In the listing below, how many lines contain "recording"? Answer with the number alone.

Source material
BEGIN

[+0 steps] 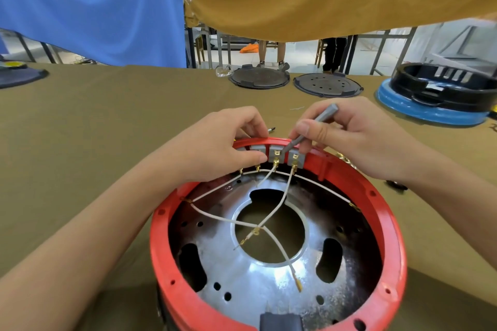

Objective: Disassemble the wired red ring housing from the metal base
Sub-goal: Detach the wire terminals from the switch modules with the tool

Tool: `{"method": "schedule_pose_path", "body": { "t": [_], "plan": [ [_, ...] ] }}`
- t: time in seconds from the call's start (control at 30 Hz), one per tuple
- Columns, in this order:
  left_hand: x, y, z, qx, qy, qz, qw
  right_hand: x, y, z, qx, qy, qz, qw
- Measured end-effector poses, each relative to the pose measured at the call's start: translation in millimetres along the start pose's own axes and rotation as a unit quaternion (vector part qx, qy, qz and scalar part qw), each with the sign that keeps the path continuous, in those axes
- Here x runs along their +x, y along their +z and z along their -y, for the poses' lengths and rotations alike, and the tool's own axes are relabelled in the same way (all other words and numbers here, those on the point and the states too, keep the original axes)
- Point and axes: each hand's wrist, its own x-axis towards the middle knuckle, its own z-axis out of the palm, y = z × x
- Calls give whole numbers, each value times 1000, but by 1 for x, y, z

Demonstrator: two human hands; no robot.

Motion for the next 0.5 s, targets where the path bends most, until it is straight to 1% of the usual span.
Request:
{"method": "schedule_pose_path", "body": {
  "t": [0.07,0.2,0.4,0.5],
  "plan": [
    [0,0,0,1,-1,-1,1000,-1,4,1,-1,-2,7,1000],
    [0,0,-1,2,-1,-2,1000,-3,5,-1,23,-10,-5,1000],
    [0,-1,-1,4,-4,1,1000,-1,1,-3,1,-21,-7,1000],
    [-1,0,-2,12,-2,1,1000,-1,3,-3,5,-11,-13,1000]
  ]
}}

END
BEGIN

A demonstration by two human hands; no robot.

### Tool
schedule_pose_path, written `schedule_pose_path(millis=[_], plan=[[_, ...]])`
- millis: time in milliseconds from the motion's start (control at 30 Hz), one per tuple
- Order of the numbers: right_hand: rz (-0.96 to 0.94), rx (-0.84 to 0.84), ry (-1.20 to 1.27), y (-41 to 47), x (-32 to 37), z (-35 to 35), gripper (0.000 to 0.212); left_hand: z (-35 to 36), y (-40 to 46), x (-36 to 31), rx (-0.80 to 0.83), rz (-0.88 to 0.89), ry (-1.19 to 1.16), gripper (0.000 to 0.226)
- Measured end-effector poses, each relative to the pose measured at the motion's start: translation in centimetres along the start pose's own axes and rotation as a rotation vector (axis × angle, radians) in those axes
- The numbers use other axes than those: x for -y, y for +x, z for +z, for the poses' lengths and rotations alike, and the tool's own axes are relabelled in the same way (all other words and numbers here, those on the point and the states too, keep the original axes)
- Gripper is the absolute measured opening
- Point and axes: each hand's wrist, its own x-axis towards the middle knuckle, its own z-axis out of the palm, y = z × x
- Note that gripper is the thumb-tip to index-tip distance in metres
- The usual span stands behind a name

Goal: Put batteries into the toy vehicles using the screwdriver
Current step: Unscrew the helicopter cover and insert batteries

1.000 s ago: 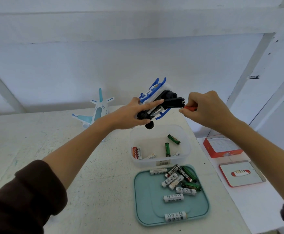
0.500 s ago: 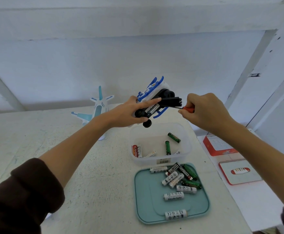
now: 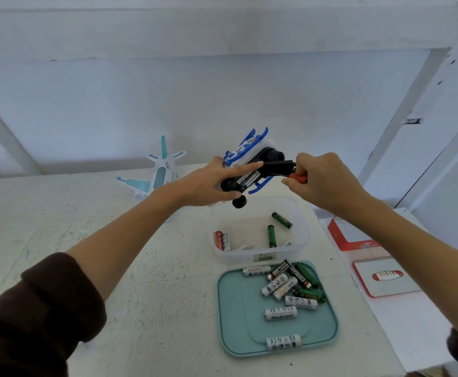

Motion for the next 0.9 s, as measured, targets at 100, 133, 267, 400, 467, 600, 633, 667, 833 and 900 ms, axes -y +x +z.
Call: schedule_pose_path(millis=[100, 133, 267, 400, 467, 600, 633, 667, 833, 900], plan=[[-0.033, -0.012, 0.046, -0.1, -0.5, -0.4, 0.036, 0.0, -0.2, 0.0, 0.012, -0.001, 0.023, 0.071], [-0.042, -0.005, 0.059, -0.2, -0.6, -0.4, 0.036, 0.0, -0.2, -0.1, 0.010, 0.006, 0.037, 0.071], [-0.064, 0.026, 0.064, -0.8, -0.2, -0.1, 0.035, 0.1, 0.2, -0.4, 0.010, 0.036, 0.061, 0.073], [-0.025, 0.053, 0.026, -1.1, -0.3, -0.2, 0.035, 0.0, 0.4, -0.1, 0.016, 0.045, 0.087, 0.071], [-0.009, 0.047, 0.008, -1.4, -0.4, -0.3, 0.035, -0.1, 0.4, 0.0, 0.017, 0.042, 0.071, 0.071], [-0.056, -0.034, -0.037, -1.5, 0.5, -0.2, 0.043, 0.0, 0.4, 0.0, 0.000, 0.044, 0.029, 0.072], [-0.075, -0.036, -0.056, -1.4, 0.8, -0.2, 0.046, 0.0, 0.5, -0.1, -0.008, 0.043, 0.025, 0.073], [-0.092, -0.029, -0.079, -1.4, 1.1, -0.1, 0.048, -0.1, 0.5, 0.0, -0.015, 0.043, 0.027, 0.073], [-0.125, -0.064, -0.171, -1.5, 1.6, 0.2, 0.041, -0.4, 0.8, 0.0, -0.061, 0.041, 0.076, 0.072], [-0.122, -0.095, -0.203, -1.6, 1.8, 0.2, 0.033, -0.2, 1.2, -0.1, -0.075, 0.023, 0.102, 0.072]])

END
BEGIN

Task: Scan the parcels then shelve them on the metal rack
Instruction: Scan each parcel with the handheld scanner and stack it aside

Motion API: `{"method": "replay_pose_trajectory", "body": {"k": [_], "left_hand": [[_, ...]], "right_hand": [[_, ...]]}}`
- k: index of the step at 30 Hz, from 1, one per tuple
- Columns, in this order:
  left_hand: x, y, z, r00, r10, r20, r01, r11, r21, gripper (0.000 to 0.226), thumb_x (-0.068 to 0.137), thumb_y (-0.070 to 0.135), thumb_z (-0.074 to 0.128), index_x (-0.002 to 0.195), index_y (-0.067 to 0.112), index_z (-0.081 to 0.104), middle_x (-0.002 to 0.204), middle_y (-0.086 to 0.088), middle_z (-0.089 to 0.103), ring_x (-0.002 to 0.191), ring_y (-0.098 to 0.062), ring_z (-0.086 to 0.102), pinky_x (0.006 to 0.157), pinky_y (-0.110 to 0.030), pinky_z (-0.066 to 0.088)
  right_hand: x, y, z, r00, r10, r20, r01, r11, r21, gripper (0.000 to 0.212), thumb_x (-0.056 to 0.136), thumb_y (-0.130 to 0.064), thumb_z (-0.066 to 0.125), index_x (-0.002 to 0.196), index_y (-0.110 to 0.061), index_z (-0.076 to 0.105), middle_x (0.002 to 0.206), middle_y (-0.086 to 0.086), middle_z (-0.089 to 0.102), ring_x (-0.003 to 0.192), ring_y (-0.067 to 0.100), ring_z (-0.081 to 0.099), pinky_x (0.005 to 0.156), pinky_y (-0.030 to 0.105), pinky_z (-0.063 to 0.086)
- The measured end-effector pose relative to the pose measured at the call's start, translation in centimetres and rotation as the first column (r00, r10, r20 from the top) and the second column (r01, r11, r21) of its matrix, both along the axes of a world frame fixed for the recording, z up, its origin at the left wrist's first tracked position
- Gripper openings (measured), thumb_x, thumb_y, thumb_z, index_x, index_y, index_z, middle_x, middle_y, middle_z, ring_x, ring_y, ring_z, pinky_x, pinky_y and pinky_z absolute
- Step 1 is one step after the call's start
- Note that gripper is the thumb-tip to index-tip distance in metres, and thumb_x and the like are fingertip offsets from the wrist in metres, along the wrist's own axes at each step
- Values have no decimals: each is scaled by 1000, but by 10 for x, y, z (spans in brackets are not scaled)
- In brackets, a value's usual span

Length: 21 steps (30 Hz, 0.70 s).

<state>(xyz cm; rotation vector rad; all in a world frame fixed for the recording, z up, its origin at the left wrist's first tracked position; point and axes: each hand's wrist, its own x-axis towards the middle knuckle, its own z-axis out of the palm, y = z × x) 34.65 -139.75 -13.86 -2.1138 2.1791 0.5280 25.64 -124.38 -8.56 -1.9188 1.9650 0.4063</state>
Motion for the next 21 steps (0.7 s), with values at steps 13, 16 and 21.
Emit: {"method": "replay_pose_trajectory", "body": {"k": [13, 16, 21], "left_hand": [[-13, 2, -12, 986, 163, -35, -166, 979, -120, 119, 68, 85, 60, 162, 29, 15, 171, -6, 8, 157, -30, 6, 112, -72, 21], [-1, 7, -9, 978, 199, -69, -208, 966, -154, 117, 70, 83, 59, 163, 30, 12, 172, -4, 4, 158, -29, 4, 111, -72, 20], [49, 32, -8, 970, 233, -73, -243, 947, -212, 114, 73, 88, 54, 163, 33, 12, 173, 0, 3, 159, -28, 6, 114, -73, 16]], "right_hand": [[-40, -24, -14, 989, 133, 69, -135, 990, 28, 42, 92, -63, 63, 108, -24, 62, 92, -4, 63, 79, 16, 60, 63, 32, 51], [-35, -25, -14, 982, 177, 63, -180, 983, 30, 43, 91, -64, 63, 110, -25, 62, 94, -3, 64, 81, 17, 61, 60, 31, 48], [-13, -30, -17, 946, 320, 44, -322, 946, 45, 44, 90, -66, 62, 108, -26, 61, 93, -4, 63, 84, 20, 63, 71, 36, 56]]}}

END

Answer for the task
2